• Oysa neticeye götüren koşullar için psikolojide nasıl geçmişe ve çocukluğa dönülüyorsa toplum olarak hepimiz kendimizden başlayarak sormak zorunda değil miyiz: "Nasıl yetişiyoruz ve yetiştiriliyoruz? Mevcut hamurdan nasıl bir ekmek çıkmasını bekliyoruz, ne yapabiliriz?"
Gemisini kurtaranın kaptan, işini yürütenin adam, hakkına razı olanın saf görülebildiği bir çevrede büyük bir başarı rekabeti altında yetişen, yetiştirilen nesillerden ne beklemek gerekir?
"...Tüm bu süreç boyu dıştan çürümüş, yer yer kopuveren ve dağılan yeğeninin cesedine gözünü kırpmadan, doğrudan bakabilen tek kişi olan deneyimli dayı, "Saa dedim yeğen, güven olmaz bu paşalara, gaç diye..." şeklinde, hüzünlü bir ifadeyle ve hazırdakilerin ancak zorlanarak duyabileceği bir sesle bir iki söz söyledi.
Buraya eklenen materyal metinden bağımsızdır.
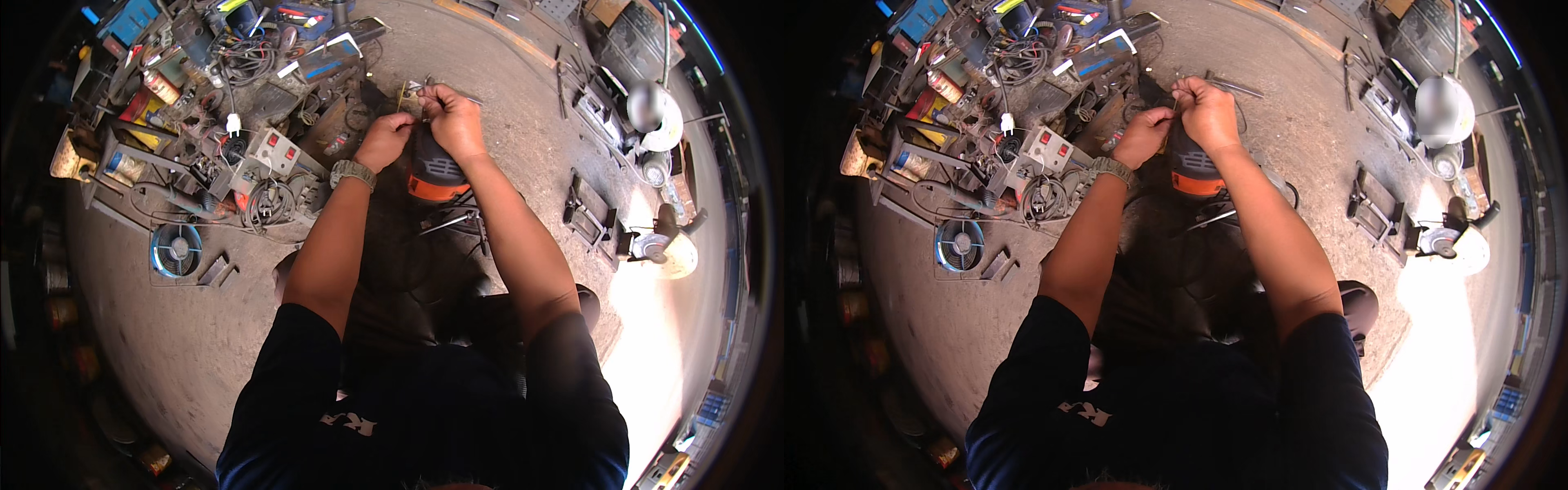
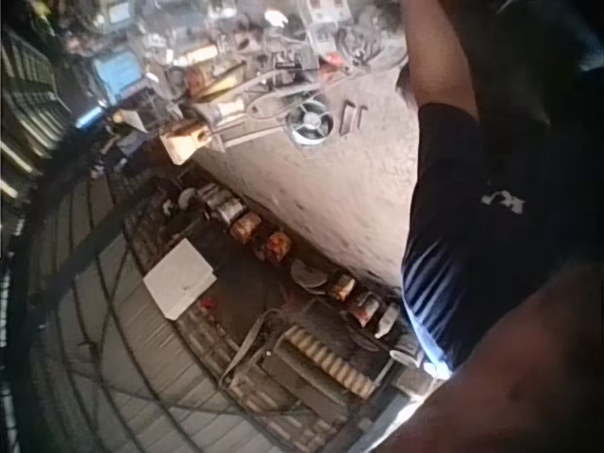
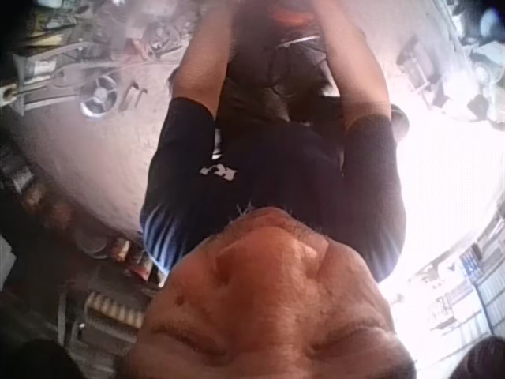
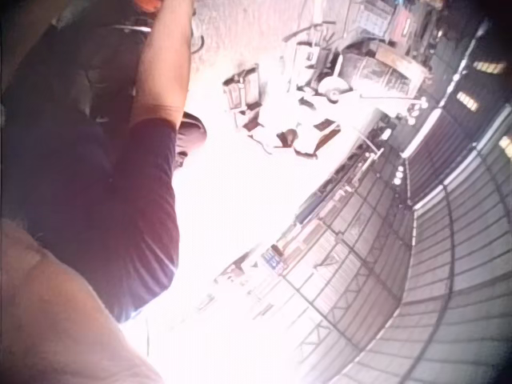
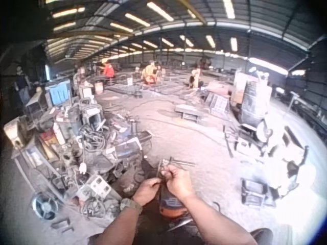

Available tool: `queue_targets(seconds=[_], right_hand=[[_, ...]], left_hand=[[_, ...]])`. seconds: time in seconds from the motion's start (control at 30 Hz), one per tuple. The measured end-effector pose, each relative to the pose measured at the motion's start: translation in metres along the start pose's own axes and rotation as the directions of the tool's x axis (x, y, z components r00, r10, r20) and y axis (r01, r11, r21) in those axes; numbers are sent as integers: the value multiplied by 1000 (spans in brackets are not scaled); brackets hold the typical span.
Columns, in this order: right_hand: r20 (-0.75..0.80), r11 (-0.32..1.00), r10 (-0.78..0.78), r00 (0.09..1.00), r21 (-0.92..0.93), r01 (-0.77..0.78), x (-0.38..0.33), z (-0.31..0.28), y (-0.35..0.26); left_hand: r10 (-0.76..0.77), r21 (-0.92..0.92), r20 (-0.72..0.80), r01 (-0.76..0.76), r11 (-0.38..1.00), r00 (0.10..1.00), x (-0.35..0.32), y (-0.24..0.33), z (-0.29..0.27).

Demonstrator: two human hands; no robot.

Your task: The person unpacks a new fan blade and then sits on the floor to work on a small orange power tool. They use a hex key to remove screws and open the casing, then manipulate internal wires and components.

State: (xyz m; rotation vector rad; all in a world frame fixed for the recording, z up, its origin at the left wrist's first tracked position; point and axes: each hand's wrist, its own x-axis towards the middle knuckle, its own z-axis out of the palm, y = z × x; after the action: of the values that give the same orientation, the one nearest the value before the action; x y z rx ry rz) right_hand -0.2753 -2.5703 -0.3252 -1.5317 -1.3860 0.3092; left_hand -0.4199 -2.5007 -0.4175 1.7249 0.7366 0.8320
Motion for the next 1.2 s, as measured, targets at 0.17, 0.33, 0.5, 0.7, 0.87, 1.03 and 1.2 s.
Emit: queue_targets(seconds=[0.17, 0.33, 0.5, 0.7, 0.87, 1.03, 1.2], right_hand=[[-19, 988, 70, 997, 138, -66, 6, -8, -8], [-84, 908, 97, 992, 415, -54, 18, 0, -10], [-235, 738, 302, 924, 671, -71, 10, -30, -6], [32, 878, 78, 996, 472, -84, -31, -17, -12], [145, 765, 167, 975, 605, -221, -32, -20, 3], [140, 803, 131, 982, 566, -188, -36, -22, 5], [119, 802, 141, 983, 568, -184, -38, -23, 3]], left_hand=[[-14, -187, -4, 13, 982, 1000, 4, 10, 5], [-30, -345, -64, 6, 938, 997, 2, 23, -12], [58, 224, 3, -57, 973, 998, 7, 24, -23], [-165, 948, -205, 238, 209, 965, 40, -42, -200], [-181, 936, -353, 350, -47, 918, 70, -99, -320], [-277, 987, -157, 138, -87, 948, 94, -136, -350], [-308, 995, -99, 99, -18, 946, 90, -136, -339]])
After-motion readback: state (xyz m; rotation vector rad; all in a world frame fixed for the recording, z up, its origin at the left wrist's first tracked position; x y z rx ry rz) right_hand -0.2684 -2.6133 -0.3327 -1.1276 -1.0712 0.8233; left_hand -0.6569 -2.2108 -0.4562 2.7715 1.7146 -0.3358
Yıllar sonra dahi o cenazeye katılanların bazıları, Kelağa'nın çift yüreği olduğunu bunu açıkça gördüklerini, mezara yerleştirirken çatal yüreğin tam önlerine düştüğünü ve en küçük bir çürüme emaresi bile göstermediğini muhtelif Barak odalarında ve cemaatlerinde ballandıra ballandıra anlatacaklardı."